Has anyone ever said or done anything to make you feel rejected? If so, describe what happened and what that circumstance led you to believe about yourself.
Too many times! The two biggest are these:
1. My husband cheating on me and then leaving me made feel very rejected; like I wasn’t worth respect nor important enough to fight for. Every time he didn’t attend counseling made me feel stupid or silly. Every time he didn’t come home I felt like I was nothing worth coming home for. By the time we were officially divorced I was a shell of a person: afraid to take a breath; worthless as a woman (still working on the redemption of this part), a wife and even a person; I believed I had nothing to offer anyone and that I could never survive. I spent years living like a turtle, hiding in a shell, poking my head out just for a few moments to try to move forward.
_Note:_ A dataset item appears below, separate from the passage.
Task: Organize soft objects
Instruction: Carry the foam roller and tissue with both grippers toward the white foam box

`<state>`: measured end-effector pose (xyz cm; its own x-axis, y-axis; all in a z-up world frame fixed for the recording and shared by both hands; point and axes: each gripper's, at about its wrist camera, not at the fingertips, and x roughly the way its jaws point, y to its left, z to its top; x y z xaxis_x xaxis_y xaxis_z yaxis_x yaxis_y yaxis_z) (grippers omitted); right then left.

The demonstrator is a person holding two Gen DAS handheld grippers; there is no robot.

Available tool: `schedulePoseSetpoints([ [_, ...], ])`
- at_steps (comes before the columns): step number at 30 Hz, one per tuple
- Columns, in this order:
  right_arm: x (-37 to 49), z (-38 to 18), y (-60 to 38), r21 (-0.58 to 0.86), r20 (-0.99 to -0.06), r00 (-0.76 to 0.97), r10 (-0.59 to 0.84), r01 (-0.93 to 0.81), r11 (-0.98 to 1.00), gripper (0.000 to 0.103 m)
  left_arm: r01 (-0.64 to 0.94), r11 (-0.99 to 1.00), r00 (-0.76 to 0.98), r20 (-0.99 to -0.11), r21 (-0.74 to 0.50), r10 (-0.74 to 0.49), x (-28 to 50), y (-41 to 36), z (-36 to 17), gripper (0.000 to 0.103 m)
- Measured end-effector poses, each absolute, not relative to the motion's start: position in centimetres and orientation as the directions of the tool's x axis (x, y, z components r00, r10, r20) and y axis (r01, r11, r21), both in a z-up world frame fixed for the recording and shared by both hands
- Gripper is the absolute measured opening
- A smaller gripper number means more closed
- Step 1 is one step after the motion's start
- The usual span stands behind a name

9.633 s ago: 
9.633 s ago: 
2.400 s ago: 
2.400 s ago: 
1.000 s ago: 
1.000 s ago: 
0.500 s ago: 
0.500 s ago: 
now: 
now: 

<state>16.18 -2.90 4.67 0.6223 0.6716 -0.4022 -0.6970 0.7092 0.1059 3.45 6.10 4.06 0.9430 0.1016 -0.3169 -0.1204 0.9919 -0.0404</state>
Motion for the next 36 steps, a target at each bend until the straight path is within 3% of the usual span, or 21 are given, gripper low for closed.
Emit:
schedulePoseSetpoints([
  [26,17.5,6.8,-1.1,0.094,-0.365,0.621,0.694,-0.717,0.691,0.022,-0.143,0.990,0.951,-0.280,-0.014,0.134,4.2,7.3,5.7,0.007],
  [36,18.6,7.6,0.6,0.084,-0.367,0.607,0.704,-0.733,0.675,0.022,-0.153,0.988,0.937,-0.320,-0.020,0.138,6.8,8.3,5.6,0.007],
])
2. My oldest daughter got into some legal trouble earlier this year. The first rejection came when she didn’t call me to come get her before or after it happened. I had to hear about it from the police when they tried to verify her address. The next rejection came after I spent time talking to her about things “we” needed to think about and making the point that I was saying “we” because I understood what it felt like to have to go through rough times alone and I wanted her to know I was there for her. Her response was to move out. And then the rejection has come every day since then when I find out the lies she’s told, the cheating she’s done, the promiscuity in her life, the excuses she gives, the addiction she faces, the lack of responsibility she takes, and the fact that she uses my home as a weekend retreat where she hides herself away from everyone until she has a need or desire to be met (shopping, food, ride somewhere, etc.). I want so much to tell her she can’t come home until some changes are made, but my son misses her so much…and so do I. We were so close all the way through her high school graduation and then she went to college and the rejection began as she began to make some bad and dangerous choices. The more I pursued a relationship, the more rejection I felt. I’m still struggling with feeling like a bad parent. If I had raised her right this wouldn’t have happened. She would have had the confidence she needed to say no to these things. If I could have provided her a real “daddy” relationship, she wouldn’t have searched for that affection somewhere else. If I had made her feel loved and secure, she would have succeeded. If I’d have had a more successful life (rather than Job’s prodigy), she would’ve seen what God can do rather than seeking something that will never fill her needs. She would come back to Him who can help her and make her whole. If I had been a better mom, she wouldn’t be hurting right now and the pain is so much, she doesn’t even notice it anymore. If I were a good mom, I could fix it.